BIO
Michel Sadelain (Paris, France, 1960), of French and Canadian nationality, earned his medical degree at the University of Paris (1984), before going on to complete a PhD in Immunology at the University of Alberta (Canada) in 1989, followed by a postdoctoral fellowship at the Whitehead Institute for Biomedical Research of Massachusetts Institute of Technology. In 1994 he joined the Memorial Sloan Kettering Cancer Center in New York, where he was the Stephen and Barbara Friedman Chair, founding director of the Center for Cell Engineering and head of the Gene Transfer and Gene Expression Laboratory. In 2024 he moved to Columbia University, also in New York, where he is currently Herbert and Florence Professor of Medicine, Director of the Columbia Initiative in Cell Engineering and Therapy and Director of the Cancer Cell Therapy Initiative at the Herbert Irving Comprehensive Cancer Center. A past president of the American Society of Gene and Cell Therapy, he has also served on the Recombinant DNA Advisory Committee of the National Institutes of Health. Sadelain has authored over 280 published papers and his research has resulted in more than 60 patents.
CONTRIBUTION
“We are fortunate to have an immune system that protects us from invaders like viruses, parasites or bacteria. But when it comes to cancer, even this wonderful system is not always up to the challenge,” Michel Sadelain explains. In the early 1990s, while at the Memorial Sloan Kettering Cancer Center in New York, it was precisely this challenge that got the French-Canadian researcher thinking of ways to “help this immune system of ours by means of genetic engineering, teaching the all-important T cells to recognize cancer cells and then eliminate them.”
Building on the findings of Israeli researcher Zelig Eshhar (d. 2025), who first proposed the chimeric antigen receptors (CAR) concept in 1993, Sadelain set out to establish the feasibility of the technique. Eshhar had developed a first generation of CARs – synthetic proteins designed in the lab that are added to T cells using genetic modification – but they proved unable to survive in any organism.
In 2002, after ten years of research, Sadelain and his team managed to engineer what were known as second-generation CAR-T cells, capable of surviving, proliferating, and killing cancer cells in vitro in the lab, thereby proving the viability of producing genetically instructed, targeted immune responses. “When we introduce a CAR into a T cell,” says Sadelain, “it acquires the ability to recognize tumor cells and will then proceed to destroy them.”

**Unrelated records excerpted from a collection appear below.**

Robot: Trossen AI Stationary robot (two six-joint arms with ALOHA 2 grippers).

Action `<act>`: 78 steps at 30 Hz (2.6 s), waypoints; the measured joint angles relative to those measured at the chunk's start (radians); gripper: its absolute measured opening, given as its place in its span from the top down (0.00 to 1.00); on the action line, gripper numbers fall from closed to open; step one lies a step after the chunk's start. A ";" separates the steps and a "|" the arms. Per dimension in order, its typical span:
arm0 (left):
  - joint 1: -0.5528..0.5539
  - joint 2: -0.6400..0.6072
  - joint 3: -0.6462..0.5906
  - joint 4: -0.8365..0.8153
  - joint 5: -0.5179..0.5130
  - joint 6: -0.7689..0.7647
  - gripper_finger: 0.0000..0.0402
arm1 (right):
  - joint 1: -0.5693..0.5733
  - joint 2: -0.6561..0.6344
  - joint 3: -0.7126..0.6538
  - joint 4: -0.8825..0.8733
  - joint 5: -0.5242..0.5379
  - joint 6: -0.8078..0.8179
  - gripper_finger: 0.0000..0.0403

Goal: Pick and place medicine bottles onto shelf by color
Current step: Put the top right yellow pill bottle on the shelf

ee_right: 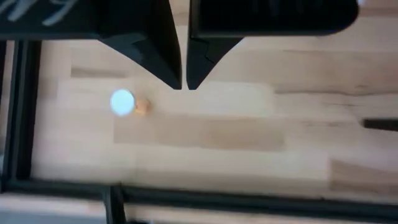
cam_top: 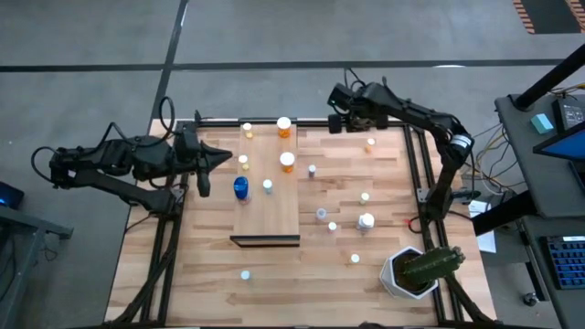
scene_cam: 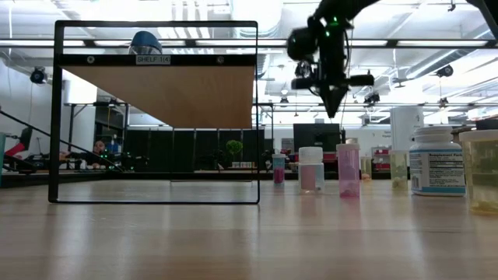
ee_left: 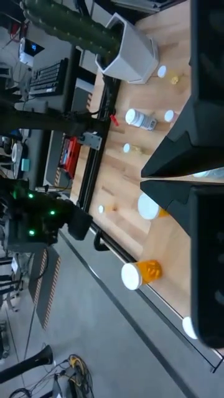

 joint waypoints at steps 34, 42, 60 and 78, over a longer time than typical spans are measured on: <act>0.000 0.013 -0.002 0.000 -0.079 -0.001 1.00 | -0.012 0.000 -0.358 0.156 0.235 0.084 0.38; 0.000 0.013 -0.002 0.000 -0.115 -0.002 1.00 | -0.013 0.000 -0.450 0.273 0.256 0.100 0.38; 0.000 0.013 -0.002 0.013 -0.126 -0.002 1.00 | -0.015 0.000 -0.519 0.376 0.258 0.088 0.69; 0.000 0.015 -0.002 0.019 -0.126 -0.002 1.00 | 0.005 -0.143 -0.471 0.380 0.248 -0.035 0.78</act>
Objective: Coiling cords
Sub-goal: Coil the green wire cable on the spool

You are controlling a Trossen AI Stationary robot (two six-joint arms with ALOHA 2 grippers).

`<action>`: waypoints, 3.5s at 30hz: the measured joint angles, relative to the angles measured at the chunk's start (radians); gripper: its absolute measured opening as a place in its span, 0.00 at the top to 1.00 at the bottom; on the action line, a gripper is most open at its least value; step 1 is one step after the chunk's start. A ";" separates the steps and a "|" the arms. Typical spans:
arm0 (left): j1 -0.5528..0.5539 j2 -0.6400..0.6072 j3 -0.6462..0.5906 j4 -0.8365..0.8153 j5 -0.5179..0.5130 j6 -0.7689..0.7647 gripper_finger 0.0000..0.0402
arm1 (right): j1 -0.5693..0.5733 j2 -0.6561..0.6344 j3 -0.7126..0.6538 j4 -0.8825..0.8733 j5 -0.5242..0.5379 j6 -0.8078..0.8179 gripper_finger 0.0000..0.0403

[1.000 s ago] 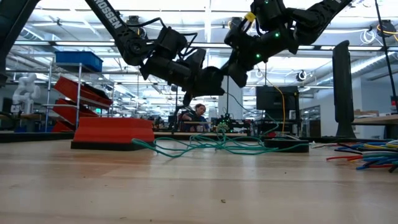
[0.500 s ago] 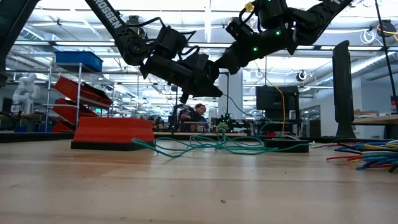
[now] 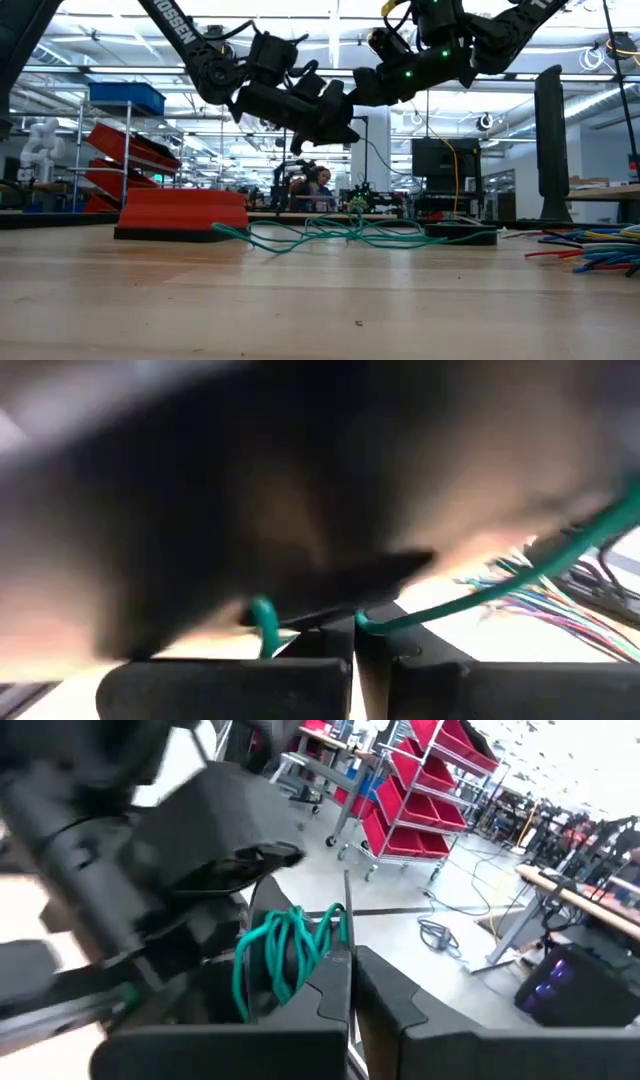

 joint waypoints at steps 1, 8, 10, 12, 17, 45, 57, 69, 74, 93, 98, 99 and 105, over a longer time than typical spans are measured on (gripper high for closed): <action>-0.007 0.000 0.000 0.013 -0.013 0.000 1.00 | -0.002 0.000 0.000 0.003 0.000 0.011 1.00; -0.024 0.000 -0.006 0.056 -0.052 -0.023 1.00 | -0.008 0.000 0.002 0.013 -0.010 0.038 1.00; -0.025 0.000 -0.006 0.055 -0.051 -0.034 1.00 | -0.008 0.000 0.002 0.012 -0.011 0.038 1.00; -0.025 0.000 -0.006 0.055 -0.051 -0.034 1.00 | -0.008 0.000 0.002 0.012 -0.015 0.049 1.00; -0.027 0.000 -0.006 0.061 -0.068 -0.030 1.00 | -0.027 0.000 0.002 0.013 -0.063 0.105 1.00; -0.095 0.013 0.010 0.081 -0.317 0.155 1.00 | -0.133 0.001 0.001 0.037 -0.301 0.273 1.00; -0.093 0.046 0.017 0.122 -0.354 0.151 1.00 | -0.123 0.000 0.000 0.062 -0.300 0.273 1.00; -0.070 0.046 -0.014 0.056 -0.399 0.201 1.00 | -0.125 0.001 0.000 0.019 -0.325 0.248 1.00; -0.053 0.046 -0.019 0.052 -0.390 0.251 1.00 | -0.129 0.000 0.000 -0.017 -0.337 0.222 1.00; 0.013 0.032 -0.019 -0.027 -0.141 0.288 0.75 | -0.150 0.000 0.001 -0.063 -0.325 0.213 1.00; 0.031 0.015 -0.019 -0.036 -0.124 0.281 0.71 | -0.158 -0.001 0.001 -0.062 -0.329 0.211 1.00; 0.032 0.015 -0.019 -0.044 -0.122 0.280 0.71 | -0.158 -0.003 0.001 -0.064 -0.331 0.209 1.00; 0.034 0.014 -0.026 -0.038 -0.058 0.278 0.69 | -0.159 -0.021 0.001 -0.070 -0.352 0.202 1.00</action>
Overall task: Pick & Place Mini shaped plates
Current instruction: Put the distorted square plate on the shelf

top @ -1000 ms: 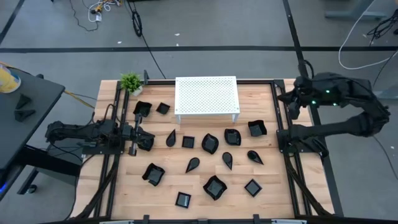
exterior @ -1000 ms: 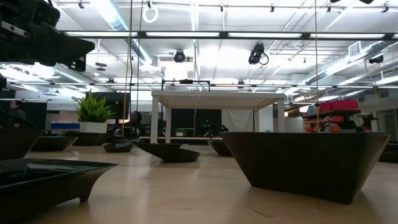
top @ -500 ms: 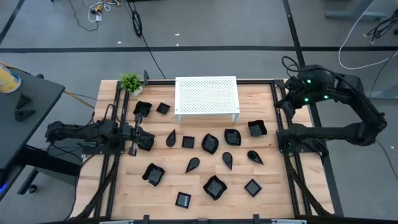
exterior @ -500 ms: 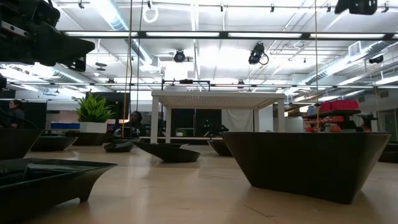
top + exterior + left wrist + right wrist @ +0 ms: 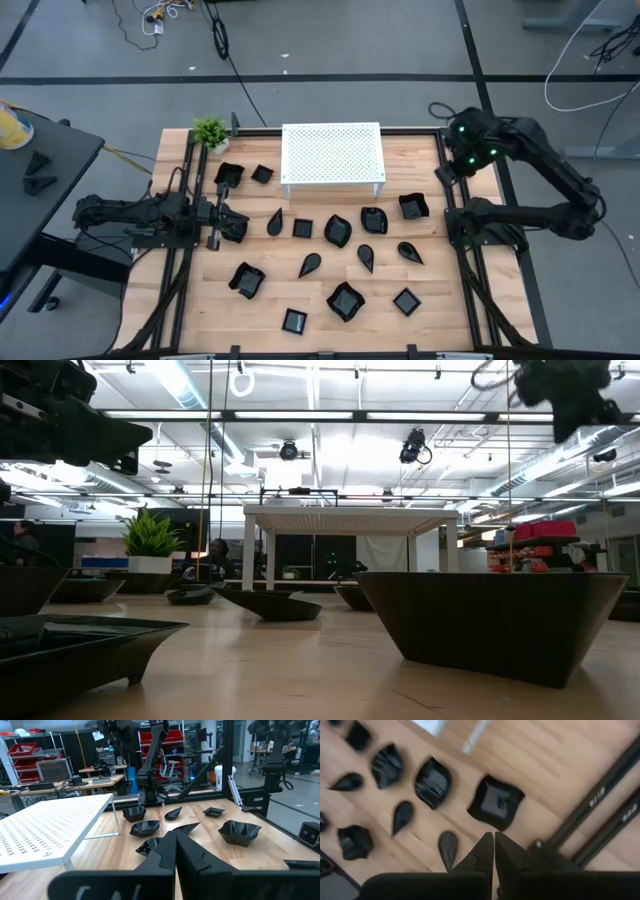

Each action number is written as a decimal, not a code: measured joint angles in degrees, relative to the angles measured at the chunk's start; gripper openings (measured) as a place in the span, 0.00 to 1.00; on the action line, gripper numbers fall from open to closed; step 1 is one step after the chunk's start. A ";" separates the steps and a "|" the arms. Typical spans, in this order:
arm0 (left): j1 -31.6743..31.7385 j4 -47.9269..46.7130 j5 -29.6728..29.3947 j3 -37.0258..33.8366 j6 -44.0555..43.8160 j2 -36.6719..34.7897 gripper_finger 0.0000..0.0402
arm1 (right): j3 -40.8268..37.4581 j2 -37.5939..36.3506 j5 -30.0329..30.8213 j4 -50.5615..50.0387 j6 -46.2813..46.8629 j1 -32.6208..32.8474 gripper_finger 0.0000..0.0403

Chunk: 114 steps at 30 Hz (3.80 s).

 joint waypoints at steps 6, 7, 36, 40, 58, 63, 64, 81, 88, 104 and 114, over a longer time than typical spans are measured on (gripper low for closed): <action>-0.01 0.00 0.01 0.01 0.00 0.00 0.01 | -7.84 -0.79 0.03 1.46 0.39 0.02 0.05; -0.01 0.00 0.00 0.00 0.00 0.00 0.01 | -8.84 -0.77 0.05 2.29 0.39 0.02 0.05; -0.02 0.00 0.01 -0.01 0.00 0.00 0.01 | -25.48 -6.87 -0.56 16.76 -0.83 2.38 0.05; 0.00 0.00 0.01 0.01 0.00 0.00 0.01 | -25.75 -6.85 -0.56 16.93 2.54 2.38 0.05; -0.01 0.00 0.01 0.00 0.00 0.00 0.01 | -25.75 -3.97 -0.21 20.38 4.55 2.40 0.25; 0.00 0.00 0.01 -0.01 0.00 0.00 0.01 | -25.75 -2.88 2.03 21.78 7.74 2.40 0.37; 0.00 0.00 0.01 0.01 0.00 0.00 0.01 | -25.75 -2.77 2.02 22.00 7.65 2.40 0.39; -0.01 0.00 0.00 -0.01 0.00 0.00 0.01 | -32.39 -2.58 1.47 24.51 6.71 2.40 0.50; 0.00 0.00 0.01 0.01 0.00 0.00 0.01 | -35.31 -2.59 2.18 28.57 10.56 2.39 0.50; 0.00 0.00 0.01 -0.01 0.00 0.01 0.01 | -38.95 -2.59 6.56 35.04 15.11 2.40 0.50; 0.00 0.00 0.01 0.00 0.00 0.01 0.01 | -38.95 0.66 9.51 36.02 16.94 2.38 0.50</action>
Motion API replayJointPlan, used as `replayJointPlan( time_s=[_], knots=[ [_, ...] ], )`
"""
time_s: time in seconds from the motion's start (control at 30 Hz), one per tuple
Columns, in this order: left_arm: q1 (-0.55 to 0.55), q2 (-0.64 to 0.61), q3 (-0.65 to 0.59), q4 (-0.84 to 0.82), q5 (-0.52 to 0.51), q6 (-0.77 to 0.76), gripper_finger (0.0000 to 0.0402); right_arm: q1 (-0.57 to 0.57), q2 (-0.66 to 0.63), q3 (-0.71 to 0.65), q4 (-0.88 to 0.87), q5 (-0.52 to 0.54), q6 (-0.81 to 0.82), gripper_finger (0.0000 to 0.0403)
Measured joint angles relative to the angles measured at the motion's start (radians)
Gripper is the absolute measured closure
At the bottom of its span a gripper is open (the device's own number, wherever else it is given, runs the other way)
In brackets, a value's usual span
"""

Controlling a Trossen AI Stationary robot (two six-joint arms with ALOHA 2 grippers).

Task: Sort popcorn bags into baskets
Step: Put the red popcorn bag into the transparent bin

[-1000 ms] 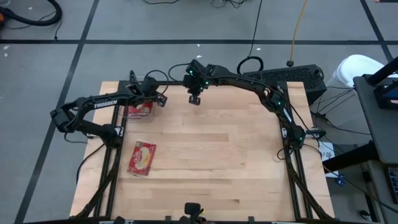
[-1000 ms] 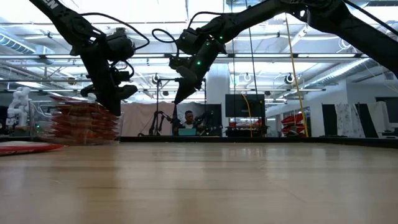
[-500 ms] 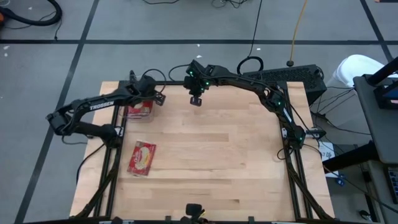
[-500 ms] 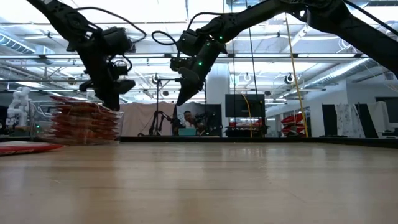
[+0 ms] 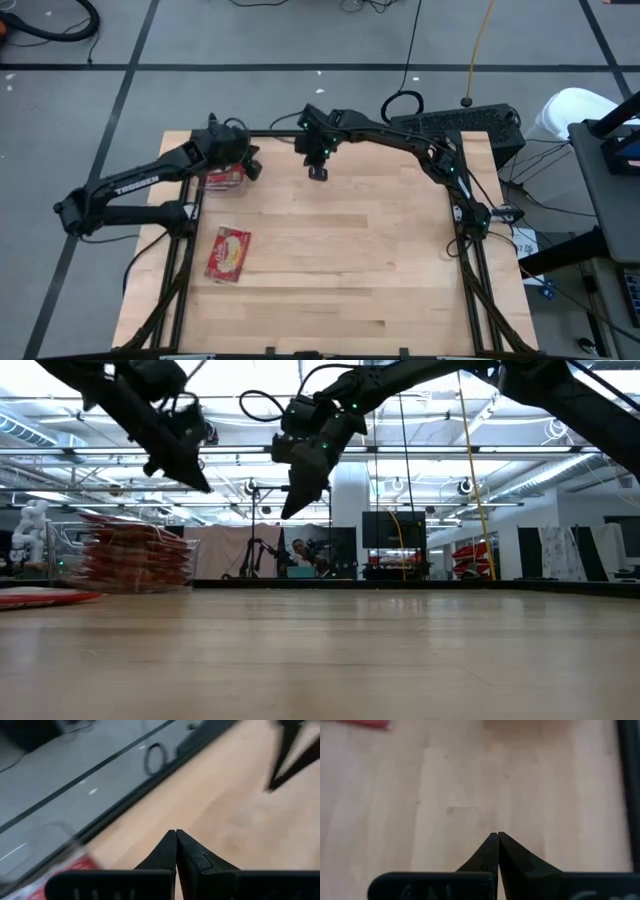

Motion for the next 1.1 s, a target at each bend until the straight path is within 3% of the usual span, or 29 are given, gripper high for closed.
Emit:
replayJointPlan(
  time_s=[0.2, 0.4, 0.63, 0.83, 0.97, 1.1],
  knots=[
    [-0.154, -0.104, 0.0, -0.099, 0.03, 0.0, 0.0385, 0.065, -0.008, -0.061, 0.007, 0.0, 0.002, 0.0403],
    [-0.37, -0.141, 0.0, -0.257, 0.026, -0.075, 0.0389, 0.111, -0.125, -0.296, 0.166, 0.002, 0.03, 0.0403],
    [-0.616, -0.133, 0.0, -0.402, 0.018, -0.285, 0.0389, 0.18, -0.38, -0.784, 0.685, 0.01, 0.089, 0.0403],
    [-0.775, -0.131, 0.0, -0.528, 0.017, -0.6, 0.0372, 0.282, -0.537, -1.159, 1.199, 0.17, 0.13, 0.0403],
    [-0.868, -0.107, -0.002, -0.603, 0.007, -0.792, 0.0372, 0.333, -0.585, -1.301, 1.456, 0.195, 0.13, 0.0403],
    [-0.958, -0.065, -0.055, -0.59, -0.016, -0.934, 0.0371, 0.375, -0.589, -1.342, 1.503, 0.232, 0.191, 0.0403]
  ],
)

One year later, in 2003, he and his colleagues published a research paper in Nature Medicine showing that human CAR T cells targeting a protein known as CD19 – expressed in leukemias and lymphomas – could eradicate these malignant cells in mice.
Sadelain explains that when the CD19 molecule was identified as a target for CAR-T therapy in blood cancers, “we knew that a side effect would be to eliminate not only leukemias or lymphomas, but also normal B cells, the cells that produce antibodies.” As a rule, antibodies play a vital role in protecting us against infections and other diseases, but in some circumstances they can also turn against us, attacking our own tissues. This is precisely what happens in patients suffering autoimmune disorders like lupus, and it has recently been found that CAR-T cells designed to act against the CD19 molecule that is a target for leukemia can also serve for this kind of condition.
“Remarkably, marvelously,” Sadelain enthuses, “they immediately achieved complete responses in lupus patients.” And this success has set in motion “a wave of new clinical studies in the worlds of rheumatology and neurology,” to see whether CAR-T cells might be effective in controlling autoimmune diseases like arthritis and multiple sclerosis.
“June and Sadelain have brought about a paradigm shift in modern medicine with the development of CAR-T cell immunotherapy. Their work has profoundly transformed the fields of oncology and immunology, to the extent that they are considered the fathers of the first ‘living drug’ in medical history. Unlike traditional drugs, which are metabolized over time and require repeat doses, CAR-T cells comprise the patient’s own cells, which, after being genetically modified to selectively recognize and destroy tumor cells, can persist and function in the body for years, such that a single dose can provide lasting protection. Genetic engineering provides a level of precision that chemotherapy cannot achieve. While the latter acts in a non-selective manner, CAR-T cells attack only the target cells and leave healthy tissue untouched,” explains Antonio Pérez-Martínez, Head of the Pediatric Hemato-Oncology Department at Hospital Universitario La Paz and another nominator of the winning entry.